Sunday July 19 2020 • posted by james

July 2020 log exposure incident

At 14:54 UTC on Saturday, July 18th, 2020 we discovered that a small number of IRCCloud users were seeing logs from other users. This affected certain users on our “hathersage” and “stonehaven” connection servers between 12:53 UTC on Friday July 17th, and around 16:00 UTC on Saturday July 18th.

In order to resolve this issue, we have had to delete some logs for users during this period. All users affected by this issue will receive an email with more details of exactly which logs were affected.

This incident was triggered by a mis-configuration error on our part, and we’re very sorry for this failure to maintain your data integrity. We take seriously the trust placed in us to safeguard your data privacy and security, and we are committed to restoring that trust.

How this happened

This issue was related to our ongoing work to move our connection servers to a more decentralised architecture, which, as we’ve mentioned before, will allow us more flexibility on where we can host these servers.

Part of this work involves connection and buffer (channel/private message) metadata being stored in a separate, local database for each connection server, for performance and reliability reasons. This means that connection and buffer IDs are generated independently on each server, rather than by a single central database. These IDs are namespaced with the ID of the server they were generated on, and each server stores the offset of the IDs it’s currently issuing.

We had originally started to migrate users to hathersage on March 22nd, in the final step of a rolling upgrade of all of our connection servers. However, this migration was aborted when the server suffered a hardware failure on April 18th. As part of the rollback, we moved these users back to another server (stonehaven).

When we finally received replacement hardware for hathersage, we restarted the migration at 12:53 UTC on July 17th.
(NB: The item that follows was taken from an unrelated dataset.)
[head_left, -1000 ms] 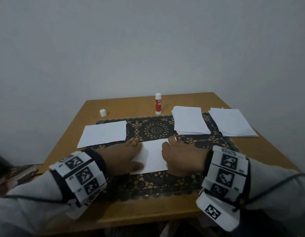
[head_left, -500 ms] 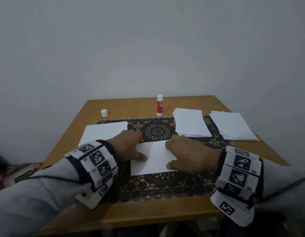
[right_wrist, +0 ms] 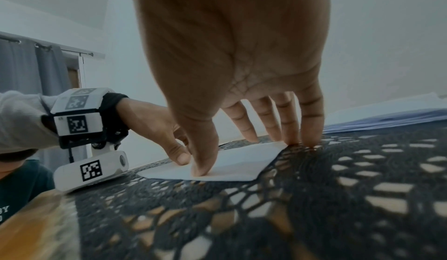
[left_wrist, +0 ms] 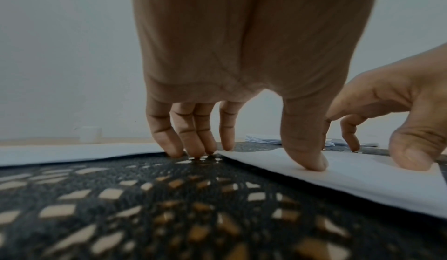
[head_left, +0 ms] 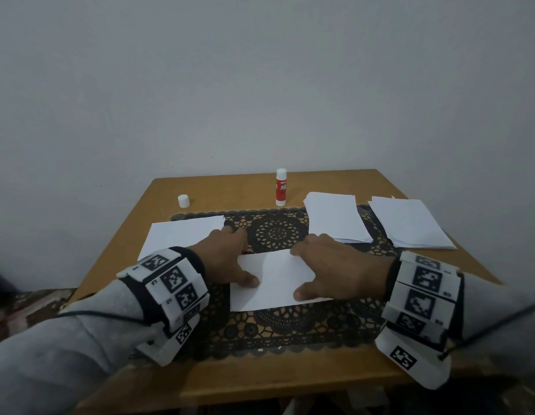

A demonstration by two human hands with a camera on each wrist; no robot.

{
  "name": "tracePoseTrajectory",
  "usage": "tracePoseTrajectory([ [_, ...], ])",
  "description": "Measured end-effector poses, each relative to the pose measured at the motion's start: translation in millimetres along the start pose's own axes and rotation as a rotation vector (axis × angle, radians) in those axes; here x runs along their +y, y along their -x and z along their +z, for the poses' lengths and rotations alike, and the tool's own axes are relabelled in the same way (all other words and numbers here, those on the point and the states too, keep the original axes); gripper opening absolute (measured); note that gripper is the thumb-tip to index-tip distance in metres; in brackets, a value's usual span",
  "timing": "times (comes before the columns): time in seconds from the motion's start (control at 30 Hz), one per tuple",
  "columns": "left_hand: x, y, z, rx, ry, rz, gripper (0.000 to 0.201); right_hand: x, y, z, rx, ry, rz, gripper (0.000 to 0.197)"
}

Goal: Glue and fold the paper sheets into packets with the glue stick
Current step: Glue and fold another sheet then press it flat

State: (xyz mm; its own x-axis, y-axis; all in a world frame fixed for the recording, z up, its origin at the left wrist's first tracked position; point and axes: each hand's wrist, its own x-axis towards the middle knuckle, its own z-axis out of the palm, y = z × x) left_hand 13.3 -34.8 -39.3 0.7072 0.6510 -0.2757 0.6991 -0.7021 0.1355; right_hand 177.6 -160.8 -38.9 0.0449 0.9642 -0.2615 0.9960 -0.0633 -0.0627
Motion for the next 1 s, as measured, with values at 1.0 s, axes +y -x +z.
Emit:
tracePoseTrajectory([
  [1.0,-50,37,-51,0.6,0.837,-0.022,0.02,7,-25,-34,0.189,-1.069,-0.042,0.017],
])
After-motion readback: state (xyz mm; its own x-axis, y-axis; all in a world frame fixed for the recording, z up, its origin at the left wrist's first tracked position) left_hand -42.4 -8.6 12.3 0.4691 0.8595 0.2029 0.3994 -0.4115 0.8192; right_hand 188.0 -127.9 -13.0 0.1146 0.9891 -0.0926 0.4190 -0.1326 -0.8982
This was the first time we had placed users back on a freshly-configured server which reused a server ID, and our server deployment procedure did not prompt us to configure the offset. The considerable amount of time which had elapsed since the previous migration, due to the hardware failure and other factors, also meant that this process was not fresh in our minds.

Because of this, hathersage started to issue connection and buffer IDs which duplicated those which already existed on stonehaven. These duplicated IDs meant that logs from multiple users’ buffers were being combined together in our log data store. When one user fetched a backlog, the logs from both buffers were returned.

The fix

The immediate fix involved correctly setting the offset, and this was completed at 15:45 UTC on Saturday 18th. At 16:07 UTC, we disabled backlog fetching for all users on hathersage and stonehaven to prevent incorrect logs from being displayed to users.

We then deleted all new buffers and connections created on hathersage during the 27 hour window since the start of the issue. This was completed at 16:28 UTC and backlog fetching was restored on hathersage.

Since the reused IDs had been in use on stonehaven for much longer, deleting all affected logs would have caused considerable data loss for those users. Instead, we began a more involved process of purging those logs of any data leaked from other users. This was completed at 22:03 UTC and backlog fetching was subsequently restored on stonehaven.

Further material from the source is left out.